◆ Work to be completed ◆
Copy the data precisely, character for character, and leave out every picture.
*** Opening of Dataset section ***
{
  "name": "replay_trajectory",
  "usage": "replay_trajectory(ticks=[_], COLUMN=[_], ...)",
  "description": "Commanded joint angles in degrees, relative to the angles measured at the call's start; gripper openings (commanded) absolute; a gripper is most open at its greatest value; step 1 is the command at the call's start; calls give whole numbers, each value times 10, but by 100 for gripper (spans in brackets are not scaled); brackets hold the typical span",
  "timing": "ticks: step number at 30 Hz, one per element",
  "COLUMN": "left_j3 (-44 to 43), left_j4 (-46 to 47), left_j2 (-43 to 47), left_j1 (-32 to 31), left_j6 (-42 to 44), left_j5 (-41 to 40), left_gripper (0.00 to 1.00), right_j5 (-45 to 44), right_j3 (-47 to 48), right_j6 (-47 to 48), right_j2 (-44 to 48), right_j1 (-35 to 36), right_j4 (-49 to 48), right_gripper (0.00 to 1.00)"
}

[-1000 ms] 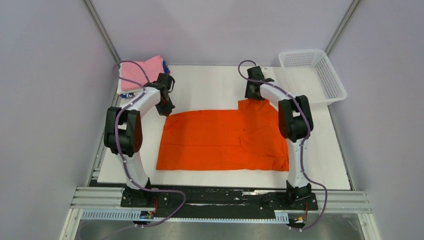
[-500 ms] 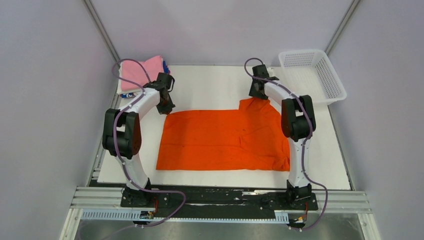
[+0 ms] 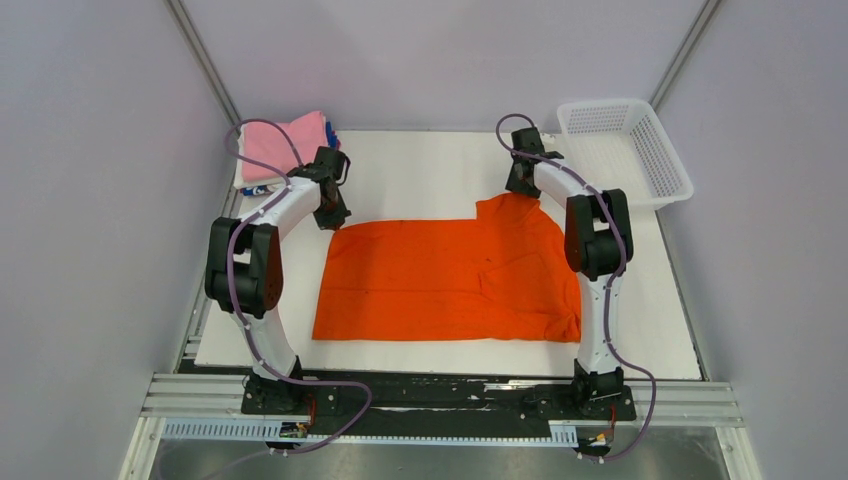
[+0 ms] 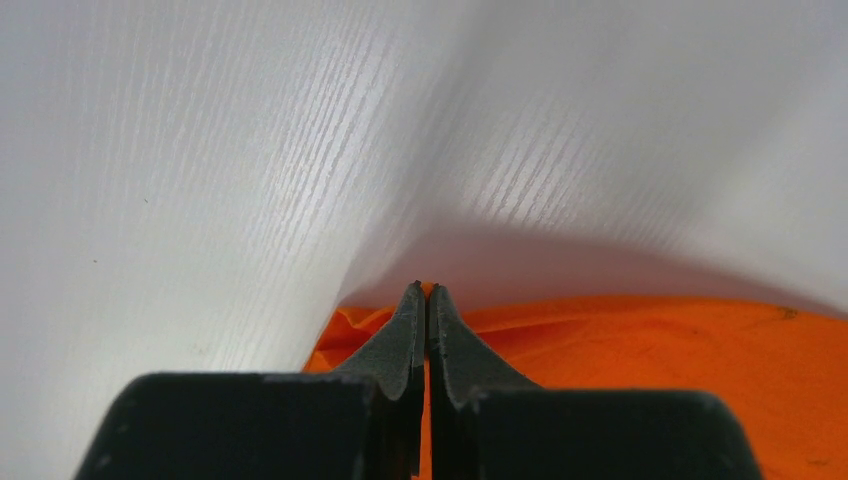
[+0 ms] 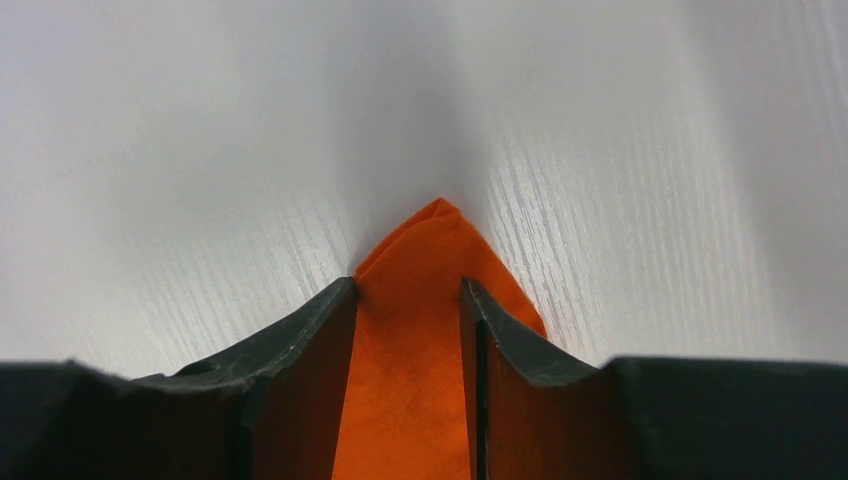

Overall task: Fold and stack the t-shirts
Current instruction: Grab the side of the flattened tshirt furthest away from the robot with both arms, then fold the other side of the tshirt into a rectangle

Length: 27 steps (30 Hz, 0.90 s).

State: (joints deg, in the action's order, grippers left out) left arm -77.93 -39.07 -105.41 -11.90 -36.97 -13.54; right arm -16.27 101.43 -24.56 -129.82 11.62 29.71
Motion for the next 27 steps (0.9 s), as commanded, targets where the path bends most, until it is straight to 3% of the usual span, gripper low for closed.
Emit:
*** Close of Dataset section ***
◆ Output below ◆
{
  "name": "replay_trajectory",
  "usage": "replay_trajectory(ticks=[_], COLUMN=[_], ...)",
  "description": "Commanded joint angles in degrees, relative to the angles measured at the call's start; gripper openings (commanded) absolute; a gripper is most open at its greatest value; step 1 is the command at the call's start; calls give whole numbers, each value times 10, but by 100 for gripper (spans in brackets are not scaled); brackets hold the typical span",
  "timing": "ticks: step number at 30 Hz, one per element",
  "COLUMN": "left_j3 (-44 to 43), left_j4 (-46 to 47), left_j2 (-43 to 47), left_j1 (-32 to 31), left_j6 (-42 to 44), left_j5 (-41 to 40), left_gripper (0.00 to 1.00), right_j5 (-45 to 44), right_j3 (-47 to 48), right_j6 (-47 to 48), right_j2 (-44 to 48), right_j1 (-35 to 36), right_j4 (-49 to 48), right_gripper (0.00 to 1.00)"
}

[-1000 ms] 
[-500 ms] 
[+0 ms] 
[+0 ms] 
[+0 ms] 

Overall task: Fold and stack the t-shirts
Current instruction: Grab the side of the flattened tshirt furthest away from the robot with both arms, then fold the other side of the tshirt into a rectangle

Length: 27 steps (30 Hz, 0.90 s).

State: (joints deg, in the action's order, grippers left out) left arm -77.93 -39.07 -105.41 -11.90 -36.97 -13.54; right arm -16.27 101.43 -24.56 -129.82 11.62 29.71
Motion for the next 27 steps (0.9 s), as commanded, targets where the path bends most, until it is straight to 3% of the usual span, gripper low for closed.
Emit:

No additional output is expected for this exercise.